Libreoffice Blog

Bibisect

This blog post is about the concept of 'bibisect'. The word bibisect is short for binary bisect. Before going into bibisect let's review the features of Git.

  • Git thinks of the data as a stream of snapshots: At the time of every commit, Git creates a snapshot of the file(s), which basically contains information about 'how the file looks like now'. References to these snapshots are stored.
  • For efficiency of storage, Git first checks whether the file(s) has infact changed. If there is no change then the file is not stored again, rather a link to the identical previously stored file is stored. The following image was obtained from (http://git-scm.com/book/en/v2/Getting-Started-Git-Basics)

git

In the figure shown above, dashed ovals indicate links to identical previously stored files. Let us take the example of File C. The file C underwent some change, so a second version of the file is stored. The second version offile C is named C1. C1 also underwent some change, therefore a third version of the file, called C2 is stored. C2 does not change, so during the next commit a link to the previously stored version of C2 is stored. During the next commit it was found that C2 had changed, so a new version (C3) is stored.

  • Local files alone are used for most Git operations. So you can see the project history almost instantaneously.
  • Git preserves the integrity of data using the checksum mechanism SHA-1 hash. A SHA-1 hash is a 40 character string of hexadecimal characters.

Eg: c7e907f58f8d0791ee304b42de769f43102522e9

The hash value of the content is used to store the data in the database.

  • Three stages of data in Git: there are three stages in which the data can be in, they are committed, modified, and staged.
    • Committed : data is safely stored in the local database.
    • Modified : data has been changed, but not committed to the local database.
    • Staged : a modified file has been marked to go into the next commit of the snapshot.
  • Files in your working directory can be in the following two states.
    • Tracked : tracked files have already been included in the last snapshot. They can be:
      • Unmodified
      • Modified
      • Staged
    • Untracked : untracked files are those that have not been included in the last snapshot, and are not present in the staging area either.
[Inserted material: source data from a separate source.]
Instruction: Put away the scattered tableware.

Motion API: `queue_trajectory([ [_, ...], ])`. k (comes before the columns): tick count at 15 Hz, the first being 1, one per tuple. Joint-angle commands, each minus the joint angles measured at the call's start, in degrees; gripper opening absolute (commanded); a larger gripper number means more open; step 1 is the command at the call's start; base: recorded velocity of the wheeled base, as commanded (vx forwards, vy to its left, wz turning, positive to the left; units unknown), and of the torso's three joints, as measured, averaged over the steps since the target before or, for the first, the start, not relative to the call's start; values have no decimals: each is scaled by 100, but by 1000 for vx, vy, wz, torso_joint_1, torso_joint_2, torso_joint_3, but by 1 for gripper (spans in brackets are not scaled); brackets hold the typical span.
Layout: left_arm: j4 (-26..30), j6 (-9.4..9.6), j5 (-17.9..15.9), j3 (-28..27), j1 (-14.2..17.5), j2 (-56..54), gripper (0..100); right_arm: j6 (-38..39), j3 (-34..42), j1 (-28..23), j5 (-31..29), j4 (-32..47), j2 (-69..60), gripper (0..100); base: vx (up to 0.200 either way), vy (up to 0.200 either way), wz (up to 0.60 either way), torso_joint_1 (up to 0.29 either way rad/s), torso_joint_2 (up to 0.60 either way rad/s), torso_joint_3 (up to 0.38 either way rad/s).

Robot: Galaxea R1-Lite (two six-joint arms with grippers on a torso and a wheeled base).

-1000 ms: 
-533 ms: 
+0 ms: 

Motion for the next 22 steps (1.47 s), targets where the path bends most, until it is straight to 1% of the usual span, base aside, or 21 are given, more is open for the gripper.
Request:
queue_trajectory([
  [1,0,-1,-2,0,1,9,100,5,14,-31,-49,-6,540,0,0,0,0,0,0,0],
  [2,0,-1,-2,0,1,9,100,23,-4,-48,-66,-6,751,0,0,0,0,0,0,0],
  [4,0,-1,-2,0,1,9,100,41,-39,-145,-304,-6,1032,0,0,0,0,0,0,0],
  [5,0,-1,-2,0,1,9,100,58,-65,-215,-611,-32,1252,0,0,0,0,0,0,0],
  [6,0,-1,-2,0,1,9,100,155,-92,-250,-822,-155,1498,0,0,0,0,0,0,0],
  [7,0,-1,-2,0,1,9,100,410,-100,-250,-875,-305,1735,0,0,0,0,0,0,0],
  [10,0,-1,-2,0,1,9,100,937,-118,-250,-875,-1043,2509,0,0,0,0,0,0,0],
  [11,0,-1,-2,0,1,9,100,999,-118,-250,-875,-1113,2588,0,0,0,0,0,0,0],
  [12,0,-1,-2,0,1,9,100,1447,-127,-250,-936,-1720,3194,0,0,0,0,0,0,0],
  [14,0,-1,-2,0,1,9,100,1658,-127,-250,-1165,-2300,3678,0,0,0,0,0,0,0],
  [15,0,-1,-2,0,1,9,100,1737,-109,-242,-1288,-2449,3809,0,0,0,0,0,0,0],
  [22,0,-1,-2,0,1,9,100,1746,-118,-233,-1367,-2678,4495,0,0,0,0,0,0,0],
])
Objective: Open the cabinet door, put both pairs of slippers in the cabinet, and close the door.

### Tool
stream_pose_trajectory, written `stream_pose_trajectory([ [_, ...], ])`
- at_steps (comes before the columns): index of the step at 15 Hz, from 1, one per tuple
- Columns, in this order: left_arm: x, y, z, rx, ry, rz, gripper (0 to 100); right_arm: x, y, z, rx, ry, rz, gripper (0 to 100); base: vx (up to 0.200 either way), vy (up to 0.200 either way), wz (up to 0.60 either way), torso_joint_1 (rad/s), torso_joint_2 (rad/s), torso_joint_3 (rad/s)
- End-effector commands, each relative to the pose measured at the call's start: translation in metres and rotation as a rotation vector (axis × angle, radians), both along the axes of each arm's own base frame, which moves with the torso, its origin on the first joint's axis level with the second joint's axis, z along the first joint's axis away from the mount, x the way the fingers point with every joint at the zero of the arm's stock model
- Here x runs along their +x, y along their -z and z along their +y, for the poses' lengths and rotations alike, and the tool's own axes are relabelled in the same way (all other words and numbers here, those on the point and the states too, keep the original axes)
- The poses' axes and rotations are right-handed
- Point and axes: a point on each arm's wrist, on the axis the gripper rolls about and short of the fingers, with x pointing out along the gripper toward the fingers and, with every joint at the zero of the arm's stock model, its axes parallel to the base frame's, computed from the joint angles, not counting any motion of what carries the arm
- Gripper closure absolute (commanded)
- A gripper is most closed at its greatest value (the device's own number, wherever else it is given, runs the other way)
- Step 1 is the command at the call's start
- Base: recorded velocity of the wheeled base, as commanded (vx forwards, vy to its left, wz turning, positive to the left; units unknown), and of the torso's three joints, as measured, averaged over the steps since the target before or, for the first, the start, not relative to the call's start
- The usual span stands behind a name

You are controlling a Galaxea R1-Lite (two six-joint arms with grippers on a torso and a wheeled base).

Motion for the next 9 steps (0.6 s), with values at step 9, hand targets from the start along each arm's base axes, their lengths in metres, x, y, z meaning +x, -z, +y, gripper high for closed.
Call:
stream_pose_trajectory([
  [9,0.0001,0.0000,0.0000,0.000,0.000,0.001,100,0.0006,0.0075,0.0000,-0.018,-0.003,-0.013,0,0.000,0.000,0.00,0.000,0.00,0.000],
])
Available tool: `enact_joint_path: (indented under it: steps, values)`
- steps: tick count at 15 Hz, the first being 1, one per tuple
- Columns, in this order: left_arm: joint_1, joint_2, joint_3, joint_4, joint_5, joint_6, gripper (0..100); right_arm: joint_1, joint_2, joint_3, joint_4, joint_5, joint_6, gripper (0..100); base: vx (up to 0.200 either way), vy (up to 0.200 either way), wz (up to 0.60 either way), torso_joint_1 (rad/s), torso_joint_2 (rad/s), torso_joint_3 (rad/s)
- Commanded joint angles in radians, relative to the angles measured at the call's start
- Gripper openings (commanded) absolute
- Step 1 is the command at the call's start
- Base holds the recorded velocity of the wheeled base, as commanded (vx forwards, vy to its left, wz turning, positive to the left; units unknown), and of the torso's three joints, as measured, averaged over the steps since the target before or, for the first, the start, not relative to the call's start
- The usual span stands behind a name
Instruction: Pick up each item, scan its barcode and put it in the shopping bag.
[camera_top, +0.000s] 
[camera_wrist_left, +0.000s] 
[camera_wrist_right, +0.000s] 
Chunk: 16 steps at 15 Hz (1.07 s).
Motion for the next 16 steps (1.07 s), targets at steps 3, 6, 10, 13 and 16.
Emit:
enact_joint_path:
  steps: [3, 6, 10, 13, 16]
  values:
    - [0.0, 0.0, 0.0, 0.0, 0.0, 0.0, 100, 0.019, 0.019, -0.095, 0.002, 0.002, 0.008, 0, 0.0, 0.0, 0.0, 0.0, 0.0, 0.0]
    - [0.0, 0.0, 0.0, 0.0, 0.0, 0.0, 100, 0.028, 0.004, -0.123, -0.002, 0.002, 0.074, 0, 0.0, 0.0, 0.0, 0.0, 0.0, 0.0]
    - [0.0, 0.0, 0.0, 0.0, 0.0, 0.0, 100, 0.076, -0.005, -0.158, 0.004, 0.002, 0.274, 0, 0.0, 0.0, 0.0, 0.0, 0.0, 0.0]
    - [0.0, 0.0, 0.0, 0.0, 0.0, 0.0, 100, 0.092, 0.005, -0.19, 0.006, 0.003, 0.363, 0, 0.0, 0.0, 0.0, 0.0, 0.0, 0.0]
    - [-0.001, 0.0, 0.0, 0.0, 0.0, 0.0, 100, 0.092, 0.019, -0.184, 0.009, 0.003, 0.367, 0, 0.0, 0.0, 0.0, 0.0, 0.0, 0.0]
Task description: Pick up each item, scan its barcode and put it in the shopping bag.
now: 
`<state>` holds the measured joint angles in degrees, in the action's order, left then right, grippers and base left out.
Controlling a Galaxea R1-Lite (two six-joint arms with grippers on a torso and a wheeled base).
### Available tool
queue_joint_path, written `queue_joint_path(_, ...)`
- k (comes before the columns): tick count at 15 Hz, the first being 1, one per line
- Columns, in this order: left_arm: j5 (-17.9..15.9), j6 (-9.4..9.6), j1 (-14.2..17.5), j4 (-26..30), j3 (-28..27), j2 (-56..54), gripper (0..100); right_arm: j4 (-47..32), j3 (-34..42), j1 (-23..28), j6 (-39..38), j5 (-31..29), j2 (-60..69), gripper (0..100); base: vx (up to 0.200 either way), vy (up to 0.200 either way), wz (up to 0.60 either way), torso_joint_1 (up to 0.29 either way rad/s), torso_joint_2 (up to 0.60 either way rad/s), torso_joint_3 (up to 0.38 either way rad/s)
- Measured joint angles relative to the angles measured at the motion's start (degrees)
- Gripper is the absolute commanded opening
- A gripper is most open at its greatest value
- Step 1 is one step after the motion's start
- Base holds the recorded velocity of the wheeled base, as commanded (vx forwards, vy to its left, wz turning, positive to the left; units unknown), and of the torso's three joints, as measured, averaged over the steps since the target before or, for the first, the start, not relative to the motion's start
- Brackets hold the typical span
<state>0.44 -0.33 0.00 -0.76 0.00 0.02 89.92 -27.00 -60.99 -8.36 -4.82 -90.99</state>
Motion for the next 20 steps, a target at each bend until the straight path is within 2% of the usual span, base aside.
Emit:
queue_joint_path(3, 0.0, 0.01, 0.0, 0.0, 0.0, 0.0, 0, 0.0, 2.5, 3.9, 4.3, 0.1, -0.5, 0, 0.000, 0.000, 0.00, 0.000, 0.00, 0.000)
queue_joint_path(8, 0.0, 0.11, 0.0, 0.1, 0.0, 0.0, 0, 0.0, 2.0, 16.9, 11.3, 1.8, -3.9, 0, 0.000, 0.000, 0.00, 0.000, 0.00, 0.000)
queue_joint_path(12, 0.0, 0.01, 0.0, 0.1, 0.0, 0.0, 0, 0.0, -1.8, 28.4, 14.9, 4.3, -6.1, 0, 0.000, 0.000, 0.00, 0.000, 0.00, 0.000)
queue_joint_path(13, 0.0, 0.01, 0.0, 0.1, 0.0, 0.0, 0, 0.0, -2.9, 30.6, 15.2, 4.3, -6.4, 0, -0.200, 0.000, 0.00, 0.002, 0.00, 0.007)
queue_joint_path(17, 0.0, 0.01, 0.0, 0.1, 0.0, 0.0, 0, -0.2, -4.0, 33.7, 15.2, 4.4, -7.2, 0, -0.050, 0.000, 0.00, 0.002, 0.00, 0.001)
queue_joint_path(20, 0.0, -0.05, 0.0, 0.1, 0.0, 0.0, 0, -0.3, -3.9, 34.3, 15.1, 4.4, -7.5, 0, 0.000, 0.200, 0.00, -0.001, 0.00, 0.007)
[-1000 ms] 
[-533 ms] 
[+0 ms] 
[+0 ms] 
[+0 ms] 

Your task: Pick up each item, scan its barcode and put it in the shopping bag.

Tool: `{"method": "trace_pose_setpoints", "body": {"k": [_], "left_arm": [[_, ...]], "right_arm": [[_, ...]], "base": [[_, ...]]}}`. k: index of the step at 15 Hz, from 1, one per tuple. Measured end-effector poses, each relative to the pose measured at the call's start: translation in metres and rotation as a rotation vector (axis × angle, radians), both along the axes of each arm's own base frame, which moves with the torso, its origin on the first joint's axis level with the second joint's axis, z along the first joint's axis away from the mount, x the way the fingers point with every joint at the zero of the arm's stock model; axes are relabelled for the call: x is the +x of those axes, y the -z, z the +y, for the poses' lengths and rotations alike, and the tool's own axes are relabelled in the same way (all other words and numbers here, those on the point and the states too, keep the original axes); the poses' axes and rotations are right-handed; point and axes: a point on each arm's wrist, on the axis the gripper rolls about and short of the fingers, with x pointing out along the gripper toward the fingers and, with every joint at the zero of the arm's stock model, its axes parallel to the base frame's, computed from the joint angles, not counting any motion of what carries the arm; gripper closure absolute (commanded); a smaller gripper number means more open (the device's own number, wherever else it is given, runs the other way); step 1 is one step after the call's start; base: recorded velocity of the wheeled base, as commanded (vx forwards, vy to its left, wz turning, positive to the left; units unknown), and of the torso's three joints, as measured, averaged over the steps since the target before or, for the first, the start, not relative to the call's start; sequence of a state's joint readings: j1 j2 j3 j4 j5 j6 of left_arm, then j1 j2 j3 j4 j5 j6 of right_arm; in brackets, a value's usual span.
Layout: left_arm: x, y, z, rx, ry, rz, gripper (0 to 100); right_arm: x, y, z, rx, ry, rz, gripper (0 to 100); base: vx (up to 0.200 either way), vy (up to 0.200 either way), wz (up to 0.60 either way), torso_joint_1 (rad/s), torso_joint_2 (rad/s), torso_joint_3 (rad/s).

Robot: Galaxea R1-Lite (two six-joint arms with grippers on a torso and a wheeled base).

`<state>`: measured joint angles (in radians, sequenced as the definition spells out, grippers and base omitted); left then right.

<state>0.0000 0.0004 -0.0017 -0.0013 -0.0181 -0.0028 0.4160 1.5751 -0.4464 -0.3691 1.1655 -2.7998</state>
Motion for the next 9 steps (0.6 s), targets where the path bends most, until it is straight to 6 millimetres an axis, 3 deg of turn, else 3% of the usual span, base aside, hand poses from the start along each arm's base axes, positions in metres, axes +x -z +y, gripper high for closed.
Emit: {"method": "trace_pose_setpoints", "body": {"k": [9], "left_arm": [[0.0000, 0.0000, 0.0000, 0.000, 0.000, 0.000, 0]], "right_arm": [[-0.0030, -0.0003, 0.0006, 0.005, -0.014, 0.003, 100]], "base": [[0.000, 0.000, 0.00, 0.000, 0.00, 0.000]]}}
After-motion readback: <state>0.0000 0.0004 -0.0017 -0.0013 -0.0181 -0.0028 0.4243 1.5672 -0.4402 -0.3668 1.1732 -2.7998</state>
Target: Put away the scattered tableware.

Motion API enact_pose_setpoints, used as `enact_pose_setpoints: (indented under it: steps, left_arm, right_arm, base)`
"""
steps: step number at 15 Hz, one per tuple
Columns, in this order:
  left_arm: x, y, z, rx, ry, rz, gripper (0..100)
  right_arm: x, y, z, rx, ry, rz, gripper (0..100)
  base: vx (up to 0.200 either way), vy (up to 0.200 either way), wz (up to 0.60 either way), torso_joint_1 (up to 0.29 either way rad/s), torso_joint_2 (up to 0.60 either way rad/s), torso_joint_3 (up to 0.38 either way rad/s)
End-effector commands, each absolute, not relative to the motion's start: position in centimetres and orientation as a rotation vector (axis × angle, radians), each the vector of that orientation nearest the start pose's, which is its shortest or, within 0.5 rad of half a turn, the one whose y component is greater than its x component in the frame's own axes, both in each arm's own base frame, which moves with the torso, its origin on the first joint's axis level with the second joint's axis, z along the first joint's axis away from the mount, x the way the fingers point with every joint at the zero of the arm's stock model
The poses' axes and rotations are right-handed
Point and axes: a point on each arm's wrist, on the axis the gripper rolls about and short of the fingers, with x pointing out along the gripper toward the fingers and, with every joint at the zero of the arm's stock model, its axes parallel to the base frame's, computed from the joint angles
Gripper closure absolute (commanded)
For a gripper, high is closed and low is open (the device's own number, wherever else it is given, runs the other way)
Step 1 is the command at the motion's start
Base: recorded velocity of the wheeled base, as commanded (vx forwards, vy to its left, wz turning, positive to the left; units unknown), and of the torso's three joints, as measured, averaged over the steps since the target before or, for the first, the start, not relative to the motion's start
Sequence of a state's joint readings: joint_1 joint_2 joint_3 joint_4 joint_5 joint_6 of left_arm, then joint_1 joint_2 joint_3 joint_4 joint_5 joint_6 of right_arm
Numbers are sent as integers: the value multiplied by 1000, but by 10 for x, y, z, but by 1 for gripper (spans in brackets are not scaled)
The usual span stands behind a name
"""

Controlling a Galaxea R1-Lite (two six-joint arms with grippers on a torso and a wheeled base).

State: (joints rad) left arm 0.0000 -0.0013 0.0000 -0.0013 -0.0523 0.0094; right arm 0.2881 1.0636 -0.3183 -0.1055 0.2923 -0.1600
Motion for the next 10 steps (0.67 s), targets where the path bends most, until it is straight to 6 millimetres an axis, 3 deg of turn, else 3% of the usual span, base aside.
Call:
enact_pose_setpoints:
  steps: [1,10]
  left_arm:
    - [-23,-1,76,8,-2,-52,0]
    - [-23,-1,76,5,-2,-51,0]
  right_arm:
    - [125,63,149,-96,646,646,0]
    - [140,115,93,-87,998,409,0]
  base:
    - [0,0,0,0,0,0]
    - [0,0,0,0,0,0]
In order to understand bibisect it is necessary to understand the concept of a regression. A software regression is a bug that causes a feature to stop functioning as intended after the occurence of some event such as a software upgrade. In LO, merging of new patches may cause such bugs, wherein afeature that was working perfectly well before the commit fails to do so after the commit.

Bibisect contains the completed LO installations between two major releases. The binary installs are tagged with the commit-id from the source repository. The developer can then see the order of such tags on the branch and identify the oldest as well as the newest.

In order to perform bibisect follow this. The steps involved in performing bibisect are stated below.

  1. Download the repository and unpack it.

  2. Enter the repository directory.

  3. Start bisecting by typing git bisect start latest oldest

  4. Run LO in the current version

  5. Try to replicate the bug in this version

    5.1 If bug does not exist, type git bisect good

    5.2 If bug exists, type git bisect bad

  6. Repeat steps 4 and 5 until you get a message like this : 5a52acff89c733acbd4be6896748c76a010cb507 is the first bad commit

After performing a bibisect you will get an idea about the range of commits between which the bad commit lies.

badcommit

After you perform bibisect it becomes easier to locate the real bad commit. Now you just need to binary search for the real bad commit in the source repository between the range shown in the figure.